• [BRIEF]: A verbatim repeat of the records beneath this line is needed.
START LISTED RECORDS
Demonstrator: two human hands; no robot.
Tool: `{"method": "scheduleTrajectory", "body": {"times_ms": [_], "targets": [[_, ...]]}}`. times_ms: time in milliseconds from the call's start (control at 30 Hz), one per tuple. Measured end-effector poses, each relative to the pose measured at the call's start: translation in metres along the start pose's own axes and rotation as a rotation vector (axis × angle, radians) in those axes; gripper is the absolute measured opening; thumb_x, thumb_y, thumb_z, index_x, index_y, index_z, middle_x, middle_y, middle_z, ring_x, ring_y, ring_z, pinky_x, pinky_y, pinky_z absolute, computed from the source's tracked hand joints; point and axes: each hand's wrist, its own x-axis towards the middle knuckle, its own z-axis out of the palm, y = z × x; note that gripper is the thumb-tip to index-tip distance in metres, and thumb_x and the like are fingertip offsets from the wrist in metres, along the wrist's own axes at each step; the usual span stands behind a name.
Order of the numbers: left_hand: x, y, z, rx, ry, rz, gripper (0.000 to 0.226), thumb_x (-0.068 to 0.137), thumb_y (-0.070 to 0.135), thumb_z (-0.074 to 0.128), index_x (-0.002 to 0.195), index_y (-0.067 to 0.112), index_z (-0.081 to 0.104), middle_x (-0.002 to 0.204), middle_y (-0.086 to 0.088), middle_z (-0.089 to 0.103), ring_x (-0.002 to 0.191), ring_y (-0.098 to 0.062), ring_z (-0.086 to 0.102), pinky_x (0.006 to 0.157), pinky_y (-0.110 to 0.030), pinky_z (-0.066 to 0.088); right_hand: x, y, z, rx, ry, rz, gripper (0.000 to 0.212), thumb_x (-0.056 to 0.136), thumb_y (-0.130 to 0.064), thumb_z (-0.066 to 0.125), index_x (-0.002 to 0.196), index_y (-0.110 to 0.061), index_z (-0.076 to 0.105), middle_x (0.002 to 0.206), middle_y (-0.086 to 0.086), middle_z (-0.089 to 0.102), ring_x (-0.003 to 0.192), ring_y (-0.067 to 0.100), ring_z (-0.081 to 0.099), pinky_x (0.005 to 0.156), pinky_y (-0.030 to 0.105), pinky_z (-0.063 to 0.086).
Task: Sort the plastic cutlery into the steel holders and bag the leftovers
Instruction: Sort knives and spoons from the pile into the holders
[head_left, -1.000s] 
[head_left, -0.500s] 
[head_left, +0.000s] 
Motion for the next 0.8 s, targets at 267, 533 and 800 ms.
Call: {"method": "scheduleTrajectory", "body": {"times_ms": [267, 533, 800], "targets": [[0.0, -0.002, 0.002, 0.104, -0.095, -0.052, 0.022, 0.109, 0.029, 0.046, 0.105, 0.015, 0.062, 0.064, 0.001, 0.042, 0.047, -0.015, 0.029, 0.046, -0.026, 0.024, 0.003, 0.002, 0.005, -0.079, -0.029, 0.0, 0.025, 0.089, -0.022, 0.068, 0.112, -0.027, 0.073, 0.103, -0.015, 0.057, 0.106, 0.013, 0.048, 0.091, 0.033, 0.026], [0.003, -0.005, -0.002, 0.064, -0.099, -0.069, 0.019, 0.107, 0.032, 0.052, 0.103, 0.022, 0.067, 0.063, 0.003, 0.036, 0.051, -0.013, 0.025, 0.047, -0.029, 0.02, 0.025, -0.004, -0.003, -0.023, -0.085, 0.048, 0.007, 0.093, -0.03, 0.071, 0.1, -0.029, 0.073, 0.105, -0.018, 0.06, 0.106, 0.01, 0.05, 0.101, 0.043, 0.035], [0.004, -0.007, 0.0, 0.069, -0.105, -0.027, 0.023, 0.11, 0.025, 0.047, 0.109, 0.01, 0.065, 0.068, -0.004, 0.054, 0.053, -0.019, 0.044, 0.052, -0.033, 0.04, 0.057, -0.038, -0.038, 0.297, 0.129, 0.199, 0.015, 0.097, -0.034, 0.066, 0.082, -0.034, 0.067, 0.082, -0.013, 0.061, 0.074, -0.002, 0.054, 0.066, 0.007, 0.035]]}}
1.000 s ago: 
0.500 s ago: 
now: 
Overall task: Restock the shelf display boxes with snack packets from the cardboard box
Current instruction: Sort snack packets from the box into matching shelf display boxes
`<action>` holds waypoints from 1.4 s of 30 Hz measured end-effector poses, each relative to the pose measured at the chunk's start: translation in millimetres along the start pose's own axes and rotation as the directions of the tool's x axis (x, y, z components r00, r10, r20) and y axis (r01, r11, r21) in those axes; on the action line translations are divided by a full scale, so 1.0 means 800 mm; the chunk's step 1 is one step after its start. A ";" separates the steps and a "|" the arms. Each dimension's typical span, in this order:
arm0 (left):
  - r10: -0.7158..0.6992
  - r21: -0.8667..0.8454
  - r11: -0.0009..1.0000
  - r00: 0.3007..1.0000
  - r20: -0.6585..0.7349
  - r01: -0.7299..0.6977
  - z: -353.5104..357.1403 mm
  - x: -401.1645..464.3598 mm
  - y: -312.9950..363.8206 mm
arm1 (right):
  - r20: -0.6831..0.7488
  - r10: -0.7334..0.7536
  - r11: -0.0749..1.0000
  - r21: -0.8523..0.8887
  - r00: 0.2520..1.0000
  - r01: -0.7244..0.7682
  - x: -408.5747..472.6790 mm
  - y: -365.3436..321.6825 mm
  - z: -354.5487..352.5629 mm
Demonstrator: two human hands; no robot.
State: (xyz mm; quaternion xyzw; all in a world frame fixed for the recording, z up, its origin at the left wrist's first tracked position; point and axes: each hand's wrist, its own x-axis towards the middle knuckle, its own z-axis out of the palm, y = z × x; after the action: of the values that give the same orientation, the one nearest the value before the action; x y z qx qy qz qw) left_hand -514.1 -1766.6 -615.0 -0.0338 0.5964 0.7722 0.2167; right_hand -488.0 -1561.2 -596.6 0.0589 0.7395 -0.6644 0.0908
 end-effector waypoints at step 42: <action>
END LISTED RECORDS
• [REPLY]:
Demonstrator: two human hands; no robot.
Tool: `{"method": "scheduleTrajectory", "body": {"times_ms": [_], "targets": [[_, ...]]}}`. times_ms: time in milliseconds from the call's start (control at 30 Hz), one per tuple. Measured end-effector poses, each relative to the pose measured at the call's start: translation in metres along the start pose's own axes and rotation as a rotation vector (axis × angle, radians) in those axes; gripper is the absolute measured opening; thumb_x, thumb_y, thumb_z, index_x, index_y, index_z, middle_x, middle_y, middle_z, ring_x, ring_y, ring_z, pinky_x, pinky_y, pinky_z absolute, computed from the source's tracked hand joints; point and axes: each hand's wrist, its own x-axis towards the middle knuckle, its own z-axis out of the palm, y = z × x; note that gripper is the thumb-tip to index-tip distance in metres, and thumb_x and the like are fingertip offsets from the wrist in metres, along the wrist's own axes at each step; the usual span stands behind a name.
Order of the numbers: left_hand: x, y, z, rx, ry, rz, gripper (0.000 to 0.226), thumb_x (-0.068 to 0.137), thumb_y (-0.070 to 0.135), thumb_z (-0.074 to 0.128), index_x (-0.002 to 0.195), index_y (-0.067 to 0.112), index_z (-0.081 to 0.104), middle_x (-0.002 to 0.204), middle_y (-0.086 to 0.088), middle_z (-0.089 to 0.103), ring_x (-0.002 to 0.191), ring_y (-0.098 to 0.062), ring_z (-0.086 to 0.102), pinky_x (0.006 to 0.157), pinky_y (-0.110 to 0.030), pinky_z (-0.066 to 0.088); right_hand: x, y, z, rx, ry, rz, gripper (0.000 to 0.212), thumb_x (-0.056 to 0.136), thumb_y (-0.130 to 0.064), thumb_z (-0.066 to 0.125), index_x (-0.002 to 0.196), index_y (-0.110 to 0.061), index_z (-0.076 to 0.105), middle_x (0.002 to 0.206), middle_y (-0.086 to 0.086), middle_z (-0.089 to 0.102), ring_x (-0.003 to 0.192), ring_y (-0.067 to 0.100), ring_z (-0.081 to 0.099), pinky_x (0.005 to 0.156), pinky_y (-0.030 to 0.105), pinky_z (-0.063 to 0.086).
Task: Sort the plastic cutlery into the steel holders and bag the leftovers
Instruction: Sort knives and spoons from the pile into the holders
[head_left, -1.000s] 
[head_left, -0.500s] 
[head_left, +0.000s] 
Motion for the next 0.8 s, targets at 267, 533 and 800 ms.
Call: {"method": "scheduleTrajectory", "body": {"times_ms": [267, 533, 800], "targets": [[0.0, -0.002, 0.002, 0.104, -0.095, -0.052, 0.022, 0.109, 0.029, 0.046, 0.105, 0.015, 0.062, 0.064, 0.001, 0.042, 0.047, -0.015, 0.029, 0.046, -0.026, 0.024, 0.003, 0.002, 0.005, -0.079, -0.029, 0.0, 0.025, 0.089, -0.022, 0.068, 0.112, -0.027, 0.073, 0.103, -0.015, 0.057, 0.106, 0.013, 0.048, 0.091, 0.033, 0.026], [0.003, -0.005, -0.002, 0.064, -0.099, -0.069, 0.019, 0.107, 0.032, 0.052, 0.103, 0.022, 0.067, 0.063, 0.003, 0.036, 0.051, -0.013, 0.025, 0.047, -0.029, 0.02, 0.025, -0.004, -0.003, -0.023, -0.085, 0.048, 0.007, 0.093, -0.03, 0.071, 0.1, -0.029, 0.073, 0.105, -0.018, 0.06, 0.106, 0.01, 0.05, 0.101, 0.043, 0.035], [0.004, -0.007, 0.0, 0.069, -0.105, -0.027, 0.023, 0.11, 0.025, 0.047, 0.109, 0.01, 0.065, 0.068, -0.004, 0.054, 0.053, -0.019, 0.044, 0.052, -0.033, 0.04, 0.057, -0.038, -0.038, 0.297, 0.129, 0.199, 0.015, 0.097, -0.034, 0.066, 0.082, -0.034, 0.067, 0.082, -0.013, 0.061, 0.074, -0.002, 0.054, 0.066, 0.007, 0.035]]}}
1.000 s ago: 
0.500 s ago: 
now: 
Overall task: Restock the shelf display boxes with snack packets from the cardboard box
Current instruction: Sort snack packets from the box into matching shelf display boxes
`<action>` holds waypoints from 1.4 s of 30 Hz measured end-effector poses, each relative to the pose measured at the chunk's start: translation in millimetres along the start pose's own axes and rotation as the directions of the tool's x axis (x, y, z components r00, r10, r20) and y axis (r01, r11, r21) in those axes; on the action line translations are divided by a full scale, so 1.0 means 800 mm; the chunk's step 1 is one step after its start. A ";" separates the steps and a "|" the arms. Each dimension's typical span, in this order:
arm0 (left):
  - r10: -0.7158..0.6992
  - r21: -0.8667..0.8454
  - r11: -0.0009..1.0000
  - r00: 0.3007..1.0000
  - r20: -0.6585..0.7349
  - r01: -0.7299..0.6977
  - z: -353.5104..357.1403 mm
  - x: -401.1645..464.3598 mm
  - y: -312.9950..363.8206 mm
arm1 (right):
  - r20: -0.6831..0.7488
  - r10: -0.7334..0.7536
  - r11: -0.0749..1.0000
  - r21: -0.8523..0.8887
  - r00: 0.2520..1.0000
  - r01: -0.7244..0.7682
  - x: -408.5747..472.6790 mm
  - y: -365.3436..321.6825 mm
  - z: -354.5487..352.5629 mm
Demonstrator: two human hands; no robot.
State: (xyz mm; quaternion xyzw; all in a world frame fixed for the recording, z up, its origin at the left wrist's first tracked position; point and axes: each hand's wrist, its own x-axis towards the middle knuckle, its own z-axis out of the palm, y = z × x; after the action: of the values that give the same orientation, the one nearest the value before the action; x y z qx qy qz qw) left_hand -514.1 -1766.6 -615.0 -0.0338 0.5964 0.7722 0.2167; right_hand -488.0 -1561.2 -596.6 0.0589 0.7395 -0.6644 0.0908
 end-effector waypoints at step 42: <action>

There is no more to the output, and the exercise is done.